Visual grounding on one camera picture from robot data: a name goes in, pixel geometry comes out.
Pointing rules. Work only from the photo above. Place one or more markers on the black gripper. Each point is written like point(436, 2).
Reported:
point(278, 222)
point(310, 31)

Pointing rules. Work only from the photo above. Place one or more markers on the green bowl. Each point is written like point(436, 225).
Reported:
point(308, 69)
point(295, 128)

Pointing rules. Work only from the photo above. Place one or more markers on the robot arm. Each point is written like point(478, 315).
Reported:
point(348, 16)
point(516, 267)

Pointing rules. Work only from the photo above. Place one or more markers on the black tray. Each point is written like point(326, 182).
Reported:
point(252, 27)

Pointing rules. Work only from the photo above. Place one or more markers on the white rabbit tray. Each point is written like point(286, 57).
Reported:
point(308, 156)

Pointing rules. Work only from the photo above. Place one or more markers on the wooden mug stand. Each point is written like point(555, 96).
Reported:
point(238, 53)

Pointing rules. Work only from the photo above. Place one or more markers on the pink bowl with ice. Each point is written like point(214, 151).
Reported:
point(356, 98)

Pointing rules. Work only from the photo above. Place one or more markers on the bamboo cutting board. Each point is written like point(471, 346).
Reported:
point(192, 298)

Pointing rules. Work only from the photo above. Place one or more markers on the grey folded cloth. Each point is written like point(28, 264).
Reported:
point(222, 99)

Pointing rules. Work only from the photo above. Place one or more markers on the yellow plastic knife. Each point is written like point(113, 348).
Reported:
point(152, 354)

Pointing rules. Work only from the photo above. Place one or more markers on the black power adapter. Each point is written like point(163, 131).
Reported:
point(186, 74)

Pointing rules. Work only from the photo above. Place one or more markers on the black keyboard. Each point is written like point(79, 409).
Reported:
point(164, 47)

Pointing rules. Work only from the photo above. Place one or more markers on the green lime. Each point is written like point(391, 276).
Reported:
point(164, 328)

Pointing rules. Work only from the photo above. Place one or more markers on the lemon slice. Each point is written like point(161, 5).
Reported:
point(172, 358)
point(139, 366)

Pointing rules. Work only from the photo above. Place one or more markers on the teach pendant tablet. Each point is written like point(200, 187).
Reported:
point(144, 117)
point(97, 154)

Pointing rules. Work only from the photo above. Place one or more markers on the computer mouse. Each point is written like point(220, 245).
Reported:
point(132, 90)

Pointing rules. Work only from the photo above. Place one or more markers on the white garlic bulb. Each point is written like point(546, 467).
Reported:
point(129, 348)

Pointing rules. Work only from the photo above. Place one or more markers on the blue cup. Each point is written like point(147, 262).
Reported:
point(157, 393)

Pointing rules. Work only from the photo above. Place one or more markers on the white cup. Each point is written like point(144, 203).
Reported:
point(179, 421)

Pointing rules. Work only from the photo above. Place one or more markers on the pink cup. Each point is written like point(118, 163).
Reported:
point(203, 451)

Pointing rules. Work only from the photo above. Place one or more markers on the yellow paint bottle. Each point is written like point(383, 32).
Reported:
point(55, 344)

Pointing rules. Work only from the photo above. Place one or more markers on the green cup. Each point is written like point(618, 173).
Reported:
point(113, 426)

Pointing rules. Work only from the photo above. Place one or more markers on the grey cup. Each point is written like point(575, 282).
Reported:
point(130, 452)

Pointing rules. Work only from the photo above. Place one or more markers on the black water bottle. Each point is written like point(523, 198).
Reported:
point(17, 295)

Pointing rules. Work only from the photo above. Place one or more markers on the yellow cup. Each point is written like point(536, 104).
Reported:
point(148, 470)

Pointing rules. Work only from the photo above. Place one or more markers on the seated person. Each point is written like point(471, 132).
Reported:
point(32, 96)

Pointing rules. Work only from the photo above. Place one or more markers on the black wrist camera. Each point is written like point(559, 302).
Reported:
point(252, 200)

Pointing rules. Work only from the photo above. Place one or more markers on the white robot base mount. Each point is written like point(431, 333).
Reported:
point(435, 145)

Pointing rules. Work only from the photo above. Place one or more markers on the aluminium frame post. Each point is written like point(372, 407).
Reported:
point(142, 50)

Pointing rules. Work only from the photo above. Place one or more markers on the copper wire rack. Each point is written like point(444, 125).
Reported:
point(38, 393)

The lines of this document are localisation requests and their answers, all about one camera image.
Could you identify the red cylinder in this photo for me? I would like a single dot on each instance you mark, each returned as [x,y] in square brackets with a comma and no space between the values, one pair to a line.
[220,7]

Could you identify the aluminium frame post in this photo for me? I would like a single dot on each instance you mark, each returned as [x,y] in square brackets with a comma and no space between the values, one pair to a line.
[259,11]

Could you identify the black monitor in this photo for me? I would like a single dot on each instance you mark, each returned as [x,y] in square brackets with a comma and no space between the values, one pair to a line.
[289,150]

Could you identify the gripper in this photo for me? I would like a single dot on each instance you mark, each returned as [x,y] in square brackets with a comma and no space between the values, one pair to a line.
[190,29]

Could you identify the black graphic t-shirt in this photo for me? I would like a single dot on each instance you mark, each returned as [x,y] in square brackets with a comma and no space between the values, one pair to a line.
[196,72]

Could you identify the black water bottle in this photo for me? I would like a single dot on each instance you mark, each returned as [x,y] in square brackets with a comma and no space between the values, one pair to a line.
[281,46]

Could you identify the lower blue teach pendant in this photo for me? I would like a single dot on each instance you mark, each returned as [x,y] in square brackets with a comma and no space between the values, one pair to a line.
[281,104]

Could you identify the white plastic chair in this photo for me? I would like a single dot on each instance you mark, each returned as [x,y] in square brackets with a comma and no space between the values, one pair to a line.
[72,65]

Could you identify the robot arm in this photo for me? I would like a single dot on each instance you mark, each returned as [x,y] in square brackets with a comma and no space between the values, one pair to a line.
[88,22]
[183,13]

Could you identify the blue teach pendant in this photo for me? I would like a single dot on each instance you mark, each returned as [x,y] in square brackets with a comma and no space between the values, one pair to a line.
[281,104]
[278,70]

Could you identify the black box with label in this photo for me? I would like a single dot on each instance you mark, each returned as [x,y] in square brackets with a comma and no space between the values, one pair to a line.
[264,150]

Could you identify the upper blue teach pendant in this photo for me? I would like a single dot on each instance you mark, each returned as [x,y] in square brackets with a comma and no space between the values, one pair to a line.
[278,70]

--

> [Task prompt]: Copy each entry exactly, with nothing added or dropped.

> [Task response]:
Visual grounding on one camera picture from robot data: a name goes in, pixel geometry comes out.
Pointing rules. Work only from the photo above. Place one or more markers on the black gripper. Each point is written like point(436, 2).
Reported:
point(278, 222)
point(310, 31)

Pointing rules. Work only from the photo above. Place one or more markers on the green bowl. Each point is written like point(436, 225).
Reported:
point(308, 69)
point(295, 128)

Pointing rules. Work only from the photo above. Place one or more markers on the robot arm. Each point is written like point(478, 315).
Reported:
point(348, 16)
point(516, 267)

Pointing rules. Work only from the photo above. Place one or more markers on the black tray. Each point is written like point(326, 182).
Reported:
point(252, 27)

Pointing rules. Work only from the photo above. Place one or more markers on the white rabbit tray. Each point is written like point(286, 57).
Reported:
point(308, 156)

Pointing rules. Work only from the photo above. Place one or more markers on the wooden mug stand. Each point is written like point(555, 96).
Reported:
point(238, 53)

Pointing rules. Work only from the photo above. Place one or more markers on the pink bowl with ice. Each point is written like point(214, 151).
Reported:
point(356, 98)

Pointing rules. Work only from the photo above. Place one or more markers on the bamboo cutting board. Each point is written like point(471, 346).
Reported:
point(192, 298)

Pointing rules. Work only from the photo above. Place one or more markers on the grey folded cloth. Each point is written like point(28, 264).
Reported:
point(222, 99)

Pointing rules. Work only from the photo above. Place one or more markers on the yellow plastic knife. Each point is written like point(113, 348).
Reported:
point(152, 354)

Pointing rules. Work only from the photo above. Place one or more markers on the black power adapter. Each point is written like point(163, 131).
Reported:
point(186, 74)

Pointing rules. Work only from the photo above. Place one or more markers on the black keyboard. Each point is written like point(79, 409).
Reported:
point(164, 47)

Pointing rules. Work only from the photo above. Place one or more markers on the green lime. Each point is written like point(391, 276).
Reported:
point(164, 328)

Pointing rules. Work only from the photo above. Place one or more markers on the lemon slice. Each point is written like point(161, 5).
Reported:
point(172, 358)
point(139, 366)

Pointing rules. Work only from the photo above. Place one or more markers on the teach pendant tablet. Each point is written like point(200, 187).
Reported:
point(144, 117)
point(97, 154)

Pointing rules. Work only from the photo above. Place one or more markers on the computer mouse. Each point is written like point(220, 245).
Reported:
point(132, 90)

Pointing rules. Work only from the photo above. Place one or more markers on the white garlic bulb. Each point is written like point(546, 467).
Reported:
point(129, 348)

Pointing rules. Work only from the photo above. Place one or more markers on the blue cup. Each point is written like point(147, 262).
Reported:
point(157, 393)

Pointing rules. Work only from the photo above. Place one or more markers on the white cup. Each point is written like point(144, 203).
Reported:
point(179, 421)

Pointing rules. Work only from the photo above. Place one or more markers on the pink cup. Each point is written like point(118, 163).
Reported:
point(203, 451)

Pointing rules. Work only from the photo above. Place one or more markers on the yellow paint bottle. Each point is written like point(383, 32).
Reported:
point(55, 344)

Pointing rules. Work only from the photo above. Place one or more markers on the green cup. Each point is written like point(618, 173).
Reported:
point(113, 426)

Pointing rules. Work only from the photo above. Place one or more markers on the grey cup. Each point is written like point(575, 282).
Reported:
point(130, 452)

Pointing rules. Work only from the photo above. Place one or more markers on the black water bottle. Each point is written like point(523, 198).
Reported:
point(17, 295)

Pointing rules. Work only from the photo above. Place one or more markers on the yellow cup. Each point is written like point(536, 104).
Reported:
point(148, 470)

Pointing rules. Work only from the photo above. Place one or more markers on the seated person. Each point is written like point(471, 132).
Reported:
point(32, 96)

Pointing rules. Work only from the photo above. Place one or more markers on the black wrist camera. Each point is written like point(559, 302).
Reported:
point(252, 200)

Pointing rules. Work only from the photo above. Place one or more markers on the white robot base mount. Each point is written like point(431, 333).
Reported:
point(435, 145)

Pointing rules. Work only from the photo above. Place one or more markers on the aluminium frame post. Each point is written like point(372, 407).
Reported:
point(142, 50)

Pointing rules. Work only from the photo above. Place one or more markers on the copper wire rack. Each point is written like point(444, 125).
Reported:
point(38, 393)

The lines of this document are localisation requests and their answers, all about one camera image.
Could you identify the red cylinder in this photo for me? I would like a single dot on each instance you mark, each returned as [x,y] in square brackets with a comma and no space between the values, one pair to a line.
[220,7]

Could you identify the aluminium frame post in this photo for me? I would like a single dot on each instance you mark, each returned as [x,y] in square brackets with a comma and no space between the values, one pair to a line.
[259,11]

Could you identify the black monitor in this photo for me? I would like a single dot on each instance you mark, each returned as [x,y] in square brackets with a comma and no space between the values, one pair to a line.
[289,150]

Could you identify the gripper in this photo for me? I would like a single dot on each instance you mark, each returned as [x,y] in square brackets with a comma and no space between the values, one pair to a line.
[190,29]

Could you identify the black graphic t-shirt in this photo for me? I would like a single dot on each instance you mark, each returned as [x,y] in square brackets with a comma and no space between the values, one pair to a line.
[196,72]

Could you identify the black water bottle in this photo for me? I would like a single dot on each instance you mark, each returned as [x,y] in square brackets with a comma and no space between the values, one pair to a line.
[281,46]

Could you identify the lower blue teach pendant in this photo for me? I would like a single dot on each instance you mark, each returned as [x,y] in square brackets with a comma and no space between the values, one pair to a line.
[281,104]

Could you identify the white plastic chair in this photo for me? I would like a single dot on each instance you mark, each returned as [x,y] in square brackets with a comma and no space between the values, one pair to a line.
[72,65]

Could you identify the robot arm in this photo for me? I would like a single dot on each instance you mark, each returned as [x,y] in square brackets with a comma and no space between the values, one pair to a line.
[88,22]
[183,13]

Could you identify the blue teach pendant in this photo for me? I would like a single dot on each instance you mark, each returned as [x,y] in square brackets with a comma and no space between the values, one pair to a line.
[281,104]
[278,70]

Could you identify the black box with label in this photo for me? I would like a single dot on each instance you mark, each returned as [x,y] in square brackets with a comma and no space between the values, one pair to a line.
[264,150]

Could you identify the upper blue teach pendant in this photo for me? I would like a single dot on each instance you mark, each returned as [x,y] in square brackets with a comma and no space between the values, one pair to a line.
[278,70]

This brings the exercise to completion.